● TASK TO COMPLETE:
Transcribe every entry word for word. Skip the pictures.

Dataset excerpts
——
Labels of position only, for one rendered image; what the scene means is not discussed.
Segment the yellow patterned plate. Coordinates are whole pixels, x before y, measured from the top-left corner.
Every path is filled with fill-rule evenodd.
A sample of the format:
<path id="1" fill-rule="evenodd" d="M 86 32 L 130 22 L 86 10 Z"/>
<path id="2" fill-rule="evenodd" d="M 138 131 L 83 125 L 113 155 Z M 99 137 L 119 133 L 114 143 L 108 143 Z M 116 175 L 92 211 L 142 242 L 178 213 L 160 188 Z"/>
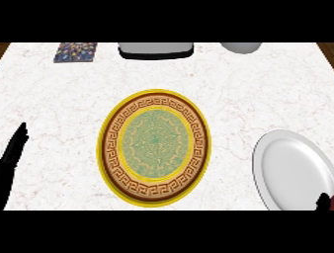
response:
<path id="1" fill-rule="evenodd" d="M 126 202 L 156 208 L 179 201 L 201 181 L 210 153 L 207 120 L 181 94 L 147 90 L 116 106 L 96 159 L 105 183 Z"/>

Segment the grey rounded bowl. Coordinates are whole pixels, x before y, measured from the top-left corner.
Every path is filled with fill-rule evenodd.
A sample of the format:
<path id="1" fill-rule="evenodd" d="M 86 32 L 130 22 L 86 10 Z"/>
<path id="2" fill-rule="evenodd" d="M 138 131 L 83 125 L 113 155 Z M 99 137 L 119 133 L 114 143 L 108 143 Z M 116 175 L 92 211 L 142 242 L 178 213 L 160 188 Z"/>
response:
<path id="1" fill-rule="evenodd" d="M 222 43 L 224 47 L 241 54 L 249 54 L 253 53 L 262 46 L 260 42 L 224 42 Z"/>

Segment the white plate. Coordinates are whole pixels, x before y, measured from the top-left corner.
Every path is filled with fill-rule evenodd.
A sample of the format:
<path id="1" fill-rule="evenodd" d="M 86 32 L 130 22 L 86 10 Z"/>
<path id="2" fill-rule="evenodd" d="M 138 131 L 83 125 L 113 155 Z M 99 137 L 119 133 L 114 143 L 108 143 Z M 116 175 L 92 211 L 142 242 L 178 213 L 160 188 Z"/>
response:
<path id="1" fill-rule="evenodd" d="M 271 211 L 315 211 L 321 194 L 334 195 L 334 165 L 315 143 L 290 130 L 262 136 L 253 174 Z"/>

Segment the colourful speckled box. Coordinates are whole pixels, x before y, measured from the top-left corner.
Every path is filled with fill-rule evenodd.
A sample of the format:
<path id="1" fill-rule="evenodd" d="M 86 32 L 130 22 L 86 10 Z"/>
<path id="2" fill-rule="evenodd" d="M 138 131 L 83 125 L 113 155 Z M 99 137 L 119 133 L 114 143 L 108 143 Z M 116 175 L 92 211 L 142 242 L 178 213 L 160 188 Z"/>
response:
<path id="1" fill-rule="evenodd" d="M 55 63 L 92 62 L 96 48 L 96 42 L 62 42 L 56 50 Z"/>

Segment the white and black appliance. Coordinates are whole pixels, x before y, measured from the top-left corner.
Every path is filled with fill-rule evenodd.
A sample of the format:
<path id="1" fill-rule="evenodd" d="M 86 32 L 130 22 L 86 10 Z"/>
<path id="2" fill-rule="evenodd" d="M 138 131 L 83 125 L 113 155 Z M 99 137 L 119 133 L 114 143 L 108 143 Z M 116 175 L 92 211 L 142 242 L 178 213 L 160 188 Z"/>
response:
<path id="1" fill-rule="evenodd" d="M 191 57 L 192 42 L 120 42 L 120 54 L 126 59 L 161 60 Z"/>

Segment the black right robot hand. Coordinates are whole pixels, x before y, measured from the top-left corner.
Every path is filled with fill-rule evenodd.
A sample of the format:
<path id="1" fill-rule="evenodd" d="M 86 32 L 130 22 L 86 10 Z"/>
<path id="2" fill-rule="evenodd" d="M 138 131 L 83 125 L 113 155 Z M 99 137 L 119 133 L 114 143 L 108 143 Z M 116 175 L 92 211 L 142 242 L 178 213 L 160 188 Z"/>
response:
<path id="1" fill-rule="evenodd" d="M 326 193 L 321 194 L 320 199 L 317 201 L 317 209 L 320 211 L 331 211 L 331 198 Z"/>
——
● OUTPUT FOR THIS EXERCISE:
Labels of position only, for one rendered image; what the scene means is not discussed.
Segment the yellow patterned plate. Coordinates are whole pixels, x before y, measured from the top-left corner.
Every path is filled with fill-rule evenodd.
A sample of the format:
<path id="1" fill-rule="evenodd" d="M 86 32 L 130 22 L 86 10 Z"/>
<path id="2" fill-rule="evenodd" d="M 138 131 L 83 125 L 113 155 Z M 99 137 L 119 133 L 114 143 L 108 143 Z M 116 175 L 92 211 L 142 242 L 178 213 L 160 188 Z"/>
response:
<path id="1" fill-rule="evenodd" d="M 126 202 L 156 208 L 179 201 L 201 181 L 210 153 L 207 120 L 181 94 L 147 90 L 116 106 L 96 159 L 105 183 Z"/>

Segment the grey rounded bowl. Coordinates are whole pixels, x before y, measured from the top-left corner.
Every path is filled with fill-rule evenodd.
A sample of the format:
<path id="1" fill-rule="evenodd" d="M 86 32 L 130 22 L 86 10 Z"/>
<path id="2" fill-rule="evenodd" d="M 138 131 L 83 125 L 113 155 Z M 99 137 L 119 133 L 114 143 L 108 143 Z M 116 175 L 92 211 L 142 242 L 178 213 L 160 188 Z"/>
response:
<path id="1" fill-rule="evenodd" d="M 222 43 L 224 47 L 241 54 L 249 54 L 253 53 L 262 46 L 260 42 L 224 42 Z"/>

Segment the white plate. Coordinates are whole pixels, x before y, measured from the top-left corner.
Every path is filled with fill-rule evenodd.
A sample of the format:
<path id="1" fill-rule="evenodd" d="M 86 32 L 130 22 L 86 10 Z"/>
<path id="2" fill-rule="evenodd" d="M 138 131 L 83 125 L 113 155 Z M 99 137 L 119 133 L 114 143 L 108 143 Z M 116 175 L 92 211 L 142 242 L 178 213 L 160 188 Z"/>
response:
<path id="1" fill-rule="evenodd" d="M 271 211 L 315 211 L 321 194 L 334 195 L 334 165 L 315 143 L 290 130 L 262 136 L 253 174 Z"/>

Segment the colourful speckled box. Coordinates are whole pixels, x before y, measured from the top-left corner.
Every path is filled with fill-rule evenodd.
A sample of the format:
<path id="1" fill-rule="evenodd" d="M 86 32 L 130 22 L 86 10 Z"/>
<path id="2" fill-rule="evenodd" d="M 138 131 L 83 125 L 113 155 Z M 99 137 L 119 133 L 114 143 L 108 143 Z M 116 175 L 92 211 L 142 242 L 178 213 L 160 188 Z"/>
response:
<path id="1" fill-rule="evenodd" d="M 55 63 L 92 62 L 96 48 L 96 42 L 62 42 L 56 50 Z"/>

Segment the white and black appliance. Coordinates are whole pixels, x before y, measured from the top-left corner.
Every path is filled with fill-rule evenodd.
A sample of the format:
<path id="1" fill-rule="evenodd" d="M 86 32 L 130 22 L 86 10 Z"/>
<path id="2" fill-rule="evenodd" d="M 138 131 L 83 125 L 113 155 Z M 99 137 L 119 133 L 114 143 L 108 143 Z M 116 175 L 92 211 L 142 242 L 178 213 L 160 188 Z"/>
response:
<path id="1" fill-rule="evenodd" d="M 191 57 L 192 42 L 120 42 L 120 54 L 126 59 L 161 60 Z"/>

Segment the black right robot hand. Coordinates are whole pixels, x before y, measured from the top-left corner.
Every path is filled with fill-rule evenodd.
A sample of the format:
<path id="1" fill-rule="evenodd" d="M 86 32 L 130 22 L 86 10 Z"/>
<path id="2" fill-rule="evenodd" d="M 138 131 L 83 125 L 113 155 Z M 99 137 L 119 133 L 114 143 L 108 143 Z M 116 175 L 92 211 L 142 242 L 178 213 L 160 188 Z"/>
response:
<path id="1" fill-rule="evenodd" d="M 326 193 L 321 194 L 320 199 L 317 201 L 317 209 L 320 211 L 331 211 L 331 198 Z"/>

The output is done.